• [Work item]: Could you repeat every line below exactly, skipping the images?

** Data segment follows **

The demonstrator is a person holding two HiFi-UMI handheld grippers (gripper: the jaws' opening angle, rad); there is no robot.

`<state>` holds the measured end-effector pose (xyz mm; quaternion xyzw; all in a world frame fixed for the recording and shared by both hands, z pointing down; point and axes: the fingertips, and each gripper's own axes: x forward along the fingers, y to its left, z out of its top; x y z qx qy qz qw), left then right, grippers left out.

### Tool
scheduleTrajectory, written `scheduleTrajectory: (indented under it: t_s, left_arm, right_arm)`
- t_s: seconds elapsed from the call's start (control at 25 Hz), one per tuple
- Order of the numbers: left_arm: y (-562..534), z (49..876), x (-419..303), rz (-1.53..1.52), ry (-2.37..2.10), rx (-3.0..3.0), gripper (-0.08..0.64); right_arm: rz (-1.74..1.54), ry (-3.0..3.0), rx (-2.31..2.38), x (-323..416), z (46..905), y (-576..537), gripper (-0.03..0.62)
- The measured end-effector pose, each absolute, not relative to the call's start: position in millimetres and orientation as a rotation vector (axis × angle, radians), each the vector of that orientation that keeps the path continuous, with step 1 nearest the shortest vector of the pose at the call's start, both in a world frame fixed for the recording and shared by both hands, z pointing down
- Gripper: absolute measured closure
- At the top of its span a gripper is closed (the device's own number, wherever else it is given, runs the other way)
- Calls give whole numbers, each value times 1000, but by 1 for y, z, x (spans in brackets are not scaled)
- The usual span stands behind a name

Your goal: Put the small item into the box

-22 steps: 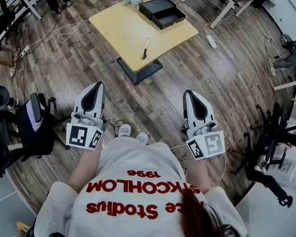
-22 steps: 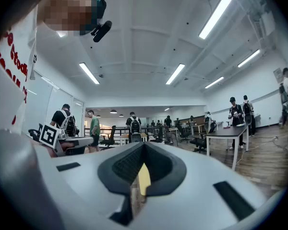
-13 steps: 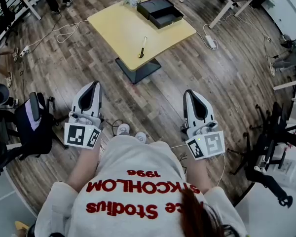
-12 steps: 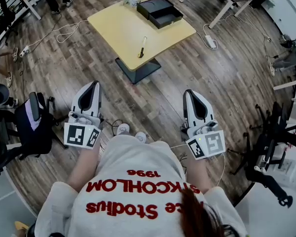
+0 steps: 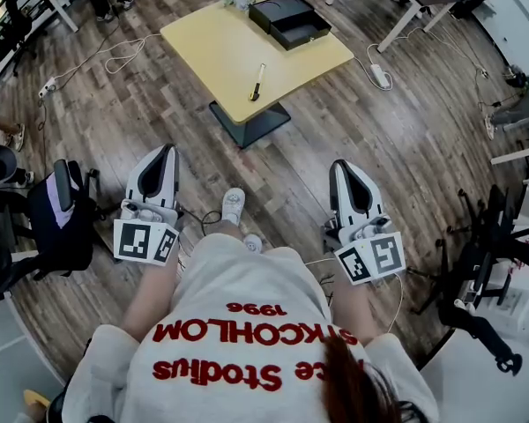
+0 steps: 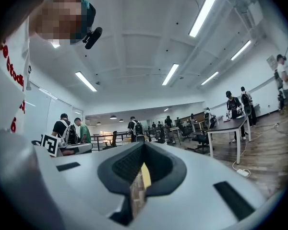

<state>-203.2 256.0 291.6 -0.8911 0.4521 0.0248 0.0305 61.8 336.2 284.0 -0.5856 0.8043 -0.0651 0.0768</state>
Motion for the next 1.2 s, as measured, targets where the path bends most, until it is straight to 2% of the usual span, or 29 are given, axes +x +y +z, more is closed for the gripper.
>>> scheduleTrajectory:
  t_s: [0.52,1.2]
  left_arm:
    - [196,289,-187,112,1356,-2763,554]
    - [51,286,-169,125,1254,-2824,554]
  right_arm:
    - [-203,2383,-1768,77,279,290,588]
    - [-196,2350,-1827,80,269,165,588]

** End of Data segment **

• [Solution for this problem]:
The demonstrator is a person holding two HiFi-UMI handheld grippers (gripper: the jaws' opening angle, rad); there is no robot.

`<state>` holds the measured end-effector pose (xyz mm; quaternion xyzw; all in a world frame fixed for the recording and shared by both hands, z pointing down; point and axes: the fingertips, and each gripper's own axes: x forward along the fingers, y to its left, z out of its top; x y z qx qy qz qw), left then right, grippers left out.

### Tool
scheduleTrajectory, written `scheduleTrajectory: (indented under it: t_s, left_arm, right_arm)`
- t_s: seconds elapsed from the call's start (control at 25 Hz), one per tuple
- Order of the numbers: left_arm: y (-562..534), z (49..876), x (-419..303), rz (-1.53..1.52), ry (-2.37..2.10), rx (-3.0..3.0), gripper (-0.08..0.64); right_arm: rz (-1.74..1.54), ry (-3.0..3.0), rx (-2.31..2.38), x (-323..416), z (46..905), y (-576..537), gripper (-0.03..0.62)
- The measured end-effector pose, each absolute, not relative to the call's start: position in millimetres and orientation as a rotation vector (axis × angle, radians), each the vector of that orientation that keeps the path continuous, with step 1 nearest the shortest vector of the pose at the call's start, both in a world frame fixed for the recording and shared by both hands, z pointing down
- Gripper: absolute measured closure
- At the top of its span a gripper is closed (the device's own number, wherever else it is given, runs the other way)
- Calls give whole numbers, each value times 1000, but by 1 for y, z, x (spans in brackets are not scaled)
- The usual span stands behind a name

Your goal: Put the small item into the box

-22 steps: 
-22 steps: 
-13 steps: 
-12 steps: 
+0 steps: 
+0 steps: 

<state>-203.2 256.0 291.6 -0.8911 0.4521 0.0248 0.0305 61.8 336.2 284.0 -0.5856 0.8043 -0.0651 0.0768</state>
Motion for the next 1.2 s, as measured, targets where the path bends most, until it is straight to 2% of the usual span, or 29 are given, axes +x +y +z, more is closed for the gripper.
>>> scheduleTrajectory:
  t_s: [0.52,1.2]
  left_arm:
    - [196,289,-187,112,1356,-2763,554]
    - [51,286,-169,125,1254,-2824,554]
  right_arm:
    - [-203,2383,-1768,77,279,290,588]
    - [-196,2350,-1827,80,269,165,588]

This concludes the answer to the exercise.